My contract at work has ended since first week of December and I haven’t signed my contract renewal because my team leader have not yet submitted my performance report and she was on leave for two freaking weeks. – an added agony.

  • 5th of January, My mom had her initial laboratory exams, and then went back to the doctor on the 6th for the results. It was found that hemoglobin in her blood was too low to proceed with colonoscopy. She was prescribed with an iron supplement to improve her blood count and some pain reliever for the stomach ache. Diarrhea didn’t stop since the first check-up. I’m beginning to be more wary that she might get too dehydrated and asked her to keep drinking Gatorade to help replenish the loss of fluids.
  • On the 11th after several chase with our HR, I finally got to sign my new contract. I needed the job security more this time, to equip myself and to be able to meet our known and still unidentified but anticipated financial obligations. My mom then was still having a continuous diarrhea and a minimum of 5 trips to the toilet every day.
  • 14th of January past dinner time, I called her and I was told that there’s blood in her stool. I panicked and urged her to have herself admitted that same night, but they can’t afford to just leave my sister alone at home ( my sister has a case of usual seizure attacks specially at night even though she’s taking her medications everyday ), we have to wait the next morning. I still went out that night after work trying to divert my worries for a while and refused to sulk myself in my room in paranoia.
  • 15th January. My mom was admitted in a small hospital in Bulacan. Her attending physician immediately ordered for a blood transfusion. The first bag of blood was only transfused on the 16th in the evening and in the morning of 17th after it was all consumed, her CBC – (hemoglobin) even went lower than her prior CBC, her blood pressure went low to 90/70. The doctors got alarmed, they insisted that my mom be transferred to a hospital in Manila, which we did. Another bag of blood was transfused that night after she was transferred; she was scheduled for CT scan the following day.
  • 18th January the CT scan equipment had technical issues, which is why they had to delay the schedule for my mom, later in the afternoon, her gastroenterologist advised that they will proceed with the colonoscopy the next day and will skip the CT scan (that means her CBC has improved).
  • 19th January My mom’s colonoscopy was scheduled at 9AM, she was sedated. The procedure took about 30 minutes. Around 9:40AM, I got a missed call from my mom’s number, an indication for me to callback. My dad was on the other line, in a choppy connection says good news! The doctors found none, but few bruises in her intestines and a case of amebiasis. Thank God!

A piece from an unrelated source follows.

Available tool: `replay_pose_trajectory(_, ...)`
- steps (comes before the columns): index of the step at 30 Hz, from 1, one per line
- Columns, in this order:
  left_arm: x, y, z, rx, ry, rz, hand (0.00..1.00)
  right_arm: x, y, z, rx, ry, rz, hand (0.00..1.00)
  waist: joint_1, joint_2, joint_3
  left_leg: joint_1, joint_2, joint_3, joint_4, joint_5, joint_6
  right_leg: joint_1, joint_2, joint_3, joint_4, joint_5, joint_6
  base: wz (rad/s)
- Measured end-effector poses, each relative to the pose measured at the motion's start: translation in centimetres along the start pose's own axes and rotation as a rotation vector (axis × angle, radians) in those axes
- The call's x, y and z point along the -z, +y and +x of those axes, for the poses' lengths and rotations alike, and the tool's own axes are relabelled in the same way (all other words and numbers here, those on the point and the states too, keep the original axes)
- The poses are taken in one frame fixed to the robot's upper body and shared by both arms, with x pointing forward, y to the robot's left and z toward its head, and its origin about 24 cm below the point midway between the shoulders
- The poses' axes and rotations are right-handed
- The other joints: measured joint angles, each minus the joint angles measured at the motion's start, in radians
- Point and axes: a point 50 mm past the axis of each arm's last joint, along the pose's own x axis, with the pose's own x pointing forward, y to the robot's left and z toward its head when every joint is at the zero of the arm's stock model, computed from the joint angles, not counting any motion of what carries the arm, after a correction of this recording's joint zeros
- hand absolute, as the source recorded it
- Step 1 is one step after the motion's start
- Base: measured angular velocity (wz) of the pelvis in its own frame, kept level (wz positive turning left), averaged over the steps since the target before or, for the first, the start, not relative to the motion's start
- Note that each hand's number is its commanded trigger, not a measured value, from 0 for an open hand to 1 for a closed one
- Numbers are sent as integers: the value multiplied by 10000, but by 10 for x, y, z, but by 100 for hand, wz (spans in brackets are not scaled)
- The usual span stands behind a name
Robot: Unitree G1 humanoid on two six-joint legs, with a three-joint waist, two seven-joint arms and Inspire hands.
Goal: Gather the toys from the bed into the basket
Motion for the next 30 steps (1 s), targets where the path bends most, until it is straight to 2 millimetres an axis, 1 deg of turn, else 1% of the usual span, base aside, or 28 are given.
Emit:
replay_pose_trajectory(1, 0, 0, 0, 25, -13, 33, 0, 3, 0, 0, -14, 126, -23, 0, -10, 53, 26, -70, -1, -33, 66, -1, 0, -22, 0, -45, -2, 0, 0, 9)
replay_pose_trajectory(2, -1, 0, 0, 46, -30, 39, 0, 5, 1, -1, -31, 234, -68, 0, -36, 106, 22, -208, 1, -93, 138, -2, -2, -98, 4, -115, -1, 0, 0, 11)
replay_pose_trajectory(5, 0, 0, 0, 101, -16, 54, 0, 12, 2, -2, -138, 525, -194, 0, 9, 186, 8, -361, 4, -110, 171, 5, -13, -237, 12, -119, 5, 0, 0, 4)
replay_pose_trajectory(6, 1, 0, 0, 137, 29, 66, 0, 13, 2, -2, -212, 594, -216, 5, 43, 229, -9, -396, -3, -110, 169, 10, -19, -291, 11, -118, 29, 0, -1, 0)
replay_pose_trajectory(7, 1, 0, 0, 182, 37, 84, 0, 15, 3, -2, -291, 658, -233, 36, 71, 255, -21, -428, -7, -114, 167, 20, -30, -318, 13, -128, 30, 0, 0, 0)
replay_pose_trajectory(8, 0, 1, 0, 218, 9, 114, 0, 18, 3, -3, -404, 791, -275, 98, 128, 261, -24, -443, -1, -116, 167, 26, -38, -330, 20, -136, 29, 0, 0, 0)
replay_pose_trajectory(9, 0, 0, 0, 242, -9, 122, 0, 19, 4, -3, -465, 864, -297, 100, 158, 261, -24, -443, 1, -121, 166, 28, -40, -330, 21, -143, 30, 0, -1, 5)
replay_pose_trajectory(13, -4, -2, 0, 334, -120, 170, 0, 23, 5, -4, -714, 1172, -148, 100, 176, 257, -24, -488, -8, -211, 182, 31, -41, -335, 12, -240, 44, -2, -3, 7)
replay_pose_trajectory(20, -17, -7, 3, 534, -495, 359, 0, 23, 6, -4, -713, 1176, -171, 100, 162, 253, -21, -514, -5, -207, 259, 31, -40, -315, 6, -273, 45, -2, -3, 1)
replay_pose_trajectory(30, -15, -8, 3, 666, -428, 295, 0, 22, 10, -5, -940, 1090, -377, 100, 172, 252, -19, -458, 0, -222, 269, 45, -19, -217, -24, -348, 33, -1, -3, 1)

I was shedding tears. I was too overwhelmed and moved by how great God works in our refuge. How He turned such a depressing state into a glorious moment in our lives. I just have to say, that during the entire trial, I’ve been soliciting prayers to almost everyone, while strengthening myself and my family with our own prayers. I don’t want to sound preachy or too good to be true, but how else could we survive, if it’s not about God and only Him. Of course, I have to extend my big big thanks and acknowledge our friends, relatives and the doctors for all the help, comfort and encouragement. They were all God’s instrument of greatness.

At one point when I can’t seem to bear the difficulties, I was telling myself, Should I depart? I got nothing else but faith to hold on to… I just have to hold tighter and keep believing… and yes, God never fails. Happy New Year and a Happier Birthday to me! God Bless US all!